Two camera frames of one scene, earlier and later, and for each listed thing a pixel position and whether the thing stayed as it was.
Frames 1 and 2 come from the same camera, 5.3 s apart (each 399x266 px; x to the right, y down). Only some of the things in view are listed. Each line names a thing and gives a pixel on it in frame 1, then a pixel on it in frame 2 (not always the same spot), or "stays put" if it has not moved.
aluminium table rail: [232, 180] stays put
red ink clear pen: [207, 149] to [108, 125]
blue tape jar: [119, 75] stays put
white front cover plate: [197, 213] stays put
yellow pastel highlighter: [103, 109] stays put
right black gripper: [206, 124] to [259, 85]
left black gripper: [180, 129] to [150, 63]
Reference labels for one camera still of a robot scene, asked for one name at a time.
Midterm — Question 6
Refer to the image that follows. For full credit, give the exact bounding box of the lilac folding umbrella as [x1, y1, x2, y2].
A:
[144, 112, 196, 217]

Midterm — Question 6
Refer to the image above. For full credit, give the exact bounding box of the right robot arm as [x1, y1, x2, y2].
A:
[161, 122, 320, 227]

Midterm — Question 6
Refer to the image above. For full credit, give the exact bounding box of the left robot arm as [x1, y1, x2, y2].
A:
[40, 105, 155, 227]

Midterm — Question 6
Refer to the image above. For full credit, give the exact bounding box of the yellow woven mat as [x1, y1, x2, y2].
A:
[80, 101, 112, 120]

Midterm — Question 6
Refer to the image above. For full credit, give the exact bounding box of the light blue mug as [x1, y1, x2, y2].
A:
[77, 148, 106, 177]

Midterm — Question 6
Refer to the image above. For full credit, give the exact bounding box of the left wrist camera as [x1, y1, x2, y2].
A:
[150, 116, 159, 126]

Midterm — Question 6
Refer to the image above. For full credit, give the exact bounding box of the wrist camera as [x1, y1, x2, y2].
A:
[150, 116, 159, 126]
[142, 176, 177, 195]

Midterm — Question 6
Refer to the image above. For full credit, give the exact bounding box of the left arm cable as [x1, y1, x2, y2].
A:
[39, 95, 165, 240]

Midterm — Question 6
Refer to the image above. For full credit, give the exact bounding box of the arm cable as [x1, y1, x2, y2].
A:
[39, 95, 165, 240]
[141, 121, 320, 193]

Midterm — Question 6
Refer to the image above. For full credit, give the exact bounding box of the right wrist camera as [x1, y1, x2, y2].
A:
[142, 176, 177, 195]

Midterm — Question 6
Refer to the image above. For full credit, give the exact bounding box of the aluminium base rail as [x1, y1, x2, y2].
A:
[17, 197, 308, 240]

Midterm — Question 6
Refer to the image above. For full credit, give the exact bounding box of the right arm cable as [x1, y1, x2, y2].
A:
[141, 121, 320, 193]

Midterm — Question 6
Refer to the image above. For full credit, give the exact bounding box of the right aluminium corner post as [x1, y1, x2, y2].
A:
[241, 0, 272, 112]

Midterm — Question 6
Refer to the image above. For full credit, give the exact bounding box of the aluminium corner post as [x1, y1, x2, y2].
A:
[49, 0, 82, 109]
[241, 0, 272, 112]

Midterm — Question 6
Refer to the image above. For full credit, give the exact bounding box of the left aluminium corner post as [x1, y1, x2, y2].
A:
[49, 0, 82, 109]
*****
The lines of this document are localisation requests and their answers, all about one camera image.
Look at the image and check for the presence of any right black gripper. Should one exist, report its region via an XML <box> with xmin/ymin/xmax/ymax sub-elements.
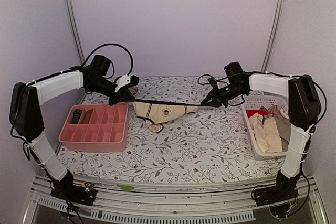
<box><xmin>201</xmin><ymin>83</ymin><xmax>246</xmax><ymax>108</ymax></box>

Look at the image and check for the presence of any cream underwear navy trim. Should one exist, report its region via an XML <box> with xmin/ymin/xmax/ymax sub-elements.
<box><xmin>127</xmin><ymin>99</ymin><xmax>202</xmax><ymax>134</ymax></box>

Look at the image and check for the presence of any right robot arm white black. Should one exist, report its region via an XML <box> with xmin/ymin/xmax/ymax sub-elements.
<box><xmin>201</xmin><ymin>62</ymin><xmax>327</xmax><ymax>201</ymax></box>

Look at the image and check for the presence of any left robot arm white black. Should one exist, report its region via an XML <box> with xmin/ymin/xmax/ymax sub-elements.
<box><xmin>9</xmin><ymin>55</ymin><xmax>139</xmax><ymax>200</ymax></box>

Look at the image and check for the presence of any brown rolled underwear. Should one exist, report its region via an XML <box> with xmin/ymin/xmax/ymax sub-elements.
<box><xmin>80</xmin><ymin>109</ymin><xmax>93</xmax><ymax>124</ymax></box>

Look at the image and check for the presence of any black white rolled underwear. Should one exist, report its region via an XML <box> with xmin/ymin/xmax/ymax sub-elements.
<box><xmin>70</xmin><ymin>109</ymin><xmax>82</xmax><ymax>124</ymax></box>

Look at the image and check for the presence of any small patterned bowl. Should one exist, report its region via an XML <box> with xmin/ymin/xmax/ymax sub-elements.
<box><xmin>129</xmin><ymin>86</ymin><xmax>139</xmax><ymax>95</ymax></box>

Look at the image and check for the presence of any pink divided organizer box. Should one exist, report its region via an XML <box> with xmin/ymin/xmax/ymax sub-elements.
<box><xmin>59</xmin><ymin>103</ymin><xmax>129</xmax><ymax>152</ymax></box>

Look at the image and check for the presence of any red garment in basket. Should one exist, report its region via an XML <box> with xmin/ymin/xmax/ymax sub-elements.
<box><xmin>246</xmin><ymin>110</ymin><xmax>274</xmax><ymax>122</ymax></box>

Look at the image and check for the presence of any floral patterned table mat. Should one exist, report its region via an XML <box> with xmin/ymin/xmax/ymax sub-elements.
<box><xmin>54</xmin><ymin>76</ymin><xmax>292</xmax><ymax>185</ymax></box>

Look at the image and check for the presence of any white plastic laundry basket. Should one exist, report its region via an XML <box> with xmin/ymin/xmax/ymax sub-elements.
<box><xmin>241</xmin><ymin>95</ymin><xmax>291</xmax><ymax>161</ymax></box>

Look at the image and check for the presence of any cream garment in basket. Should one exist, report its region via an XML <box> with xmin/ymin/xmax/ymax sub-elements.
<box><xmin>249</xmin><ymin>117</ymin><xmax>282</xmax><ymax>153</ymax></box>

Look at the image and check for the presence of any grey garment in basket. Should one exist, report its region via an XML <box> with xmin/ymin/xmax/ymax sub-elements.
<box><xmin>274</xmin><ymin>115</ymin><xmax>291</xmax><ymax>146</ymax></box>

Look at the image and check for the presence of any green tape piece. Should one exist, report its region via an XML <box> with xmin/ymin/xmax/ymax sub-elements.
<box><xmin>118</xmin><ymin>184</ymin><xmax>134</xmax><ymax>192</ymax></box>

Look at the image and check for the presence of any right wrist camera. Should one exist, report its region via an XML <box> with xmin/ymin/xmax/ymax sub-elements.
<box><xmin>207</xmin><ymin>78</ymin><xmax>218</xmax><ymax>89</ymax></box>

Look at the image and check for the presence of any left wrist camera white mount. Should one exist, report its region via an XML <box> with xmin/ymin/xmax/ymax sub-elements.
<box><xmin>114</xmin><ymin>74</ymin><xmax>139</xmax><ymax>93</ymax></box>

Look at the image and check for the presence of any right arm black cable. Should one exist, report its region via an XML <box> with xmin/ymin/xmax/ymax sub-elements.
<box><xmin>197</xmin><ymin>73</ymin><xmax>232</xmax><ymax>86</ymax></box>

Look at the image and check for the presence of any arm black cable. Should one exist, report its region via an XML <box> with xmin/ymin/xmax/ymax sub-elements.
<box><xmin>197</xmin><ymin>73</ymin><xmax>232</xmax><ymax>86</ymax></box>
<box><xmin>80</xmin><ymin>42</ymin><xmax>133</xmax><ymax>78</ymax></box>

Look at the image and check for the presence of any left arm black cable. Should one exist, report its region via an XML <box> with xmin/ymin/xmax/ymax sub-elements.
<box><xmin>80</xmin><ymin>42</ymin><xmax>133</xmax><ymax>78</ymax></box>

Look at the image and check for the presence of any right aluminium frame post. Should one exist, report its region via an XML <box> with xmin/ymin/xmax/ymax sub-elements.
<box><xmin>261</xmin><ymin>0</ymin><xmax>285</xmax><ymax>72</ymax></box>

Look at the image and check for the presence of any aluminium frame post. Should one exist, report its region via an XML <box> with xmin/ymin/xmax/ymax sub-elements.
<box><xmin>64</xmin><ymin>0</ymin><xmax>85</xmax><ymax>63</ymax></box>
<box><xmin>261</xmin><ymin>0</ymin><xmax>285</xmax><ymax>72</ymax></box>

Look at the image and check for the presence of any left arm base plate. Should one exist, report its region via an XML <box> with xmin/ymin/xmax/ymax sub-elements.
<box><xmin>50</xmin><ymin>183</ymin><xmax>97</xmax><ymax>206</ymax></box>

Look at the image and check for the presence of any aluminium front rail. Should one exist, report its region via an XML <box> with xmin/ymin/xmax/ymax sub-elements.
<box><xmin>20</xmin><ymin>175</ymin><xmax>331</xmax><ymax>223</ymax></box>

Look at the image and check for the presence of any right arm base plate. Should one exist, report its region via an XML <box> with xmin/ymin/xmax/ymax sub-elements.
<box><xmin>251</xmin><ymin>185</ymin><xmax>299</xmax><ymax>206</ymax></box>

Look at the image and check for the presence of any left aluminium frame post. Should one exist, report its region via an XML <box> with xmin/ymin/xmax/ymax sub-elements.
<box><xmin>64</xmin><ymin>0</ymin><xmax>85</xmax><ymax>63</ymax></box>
*****
* **TASK DIRECTIONS**:
Scan the listing for "corner" and copy out each line that has it.

* **TASK RESPONSE**:
Refer to the image above. For full credit, give the exact bounding box of the right aluminium corner post as [x1, y1, x2, y2].
Refer to the image above. For full credit, give the exact bounding box of the aluminium corner post as [x1, y1, x2, y2].
Refer to the image above. For full credit, give the exact bounding box of the left aluminium corner post as [x1, y1, x2, y2].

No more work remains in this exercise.